■ **Aim of the exercise**
Could you set down the listing below exactly and omit its images?

******

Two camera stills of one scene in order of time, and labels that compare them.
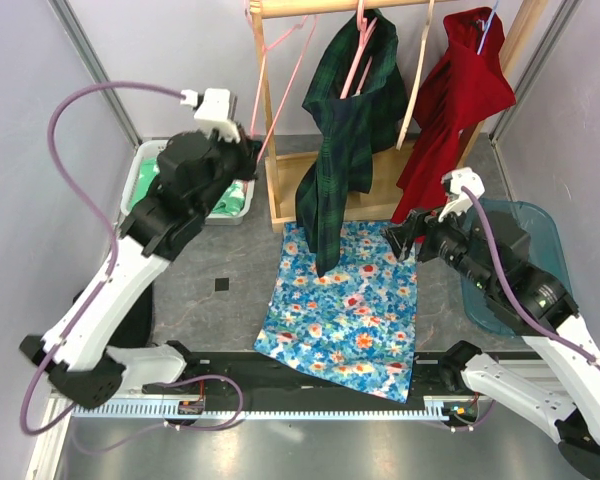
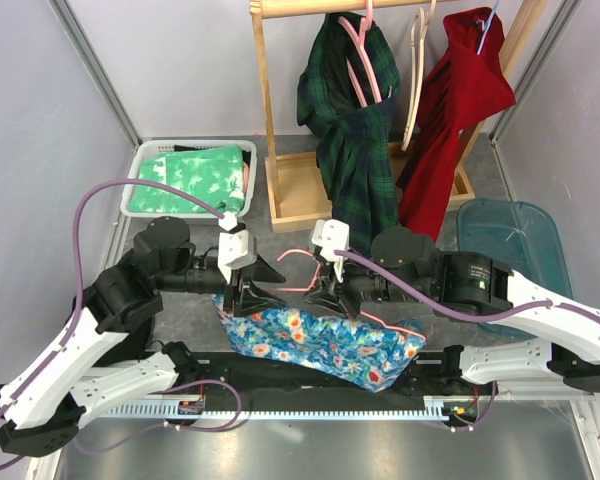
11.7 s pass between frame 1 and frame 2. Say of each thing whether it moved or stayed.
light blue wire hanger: stayed
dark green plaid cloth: moved
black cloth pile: stayed
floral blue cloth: moved
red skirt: stayed
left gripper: moved
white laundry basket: stayed
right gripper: moved
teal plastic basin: stayed

******

■ **Worked solution**
Two camera stills of one scene in order of time, and labels that compare them.
11.7 s pass between frame 1 and frame 2. Say of each thing whether it moved or stayed.
light blue wire hanger: stayed
dark green plaid cloth: moved
black cloth pile: stayed
floral blue cloth: moved
red skirt: stayed
left gripper: moved
white laundry basket: stayed
right gripper: moved
teal plastic basin: stayed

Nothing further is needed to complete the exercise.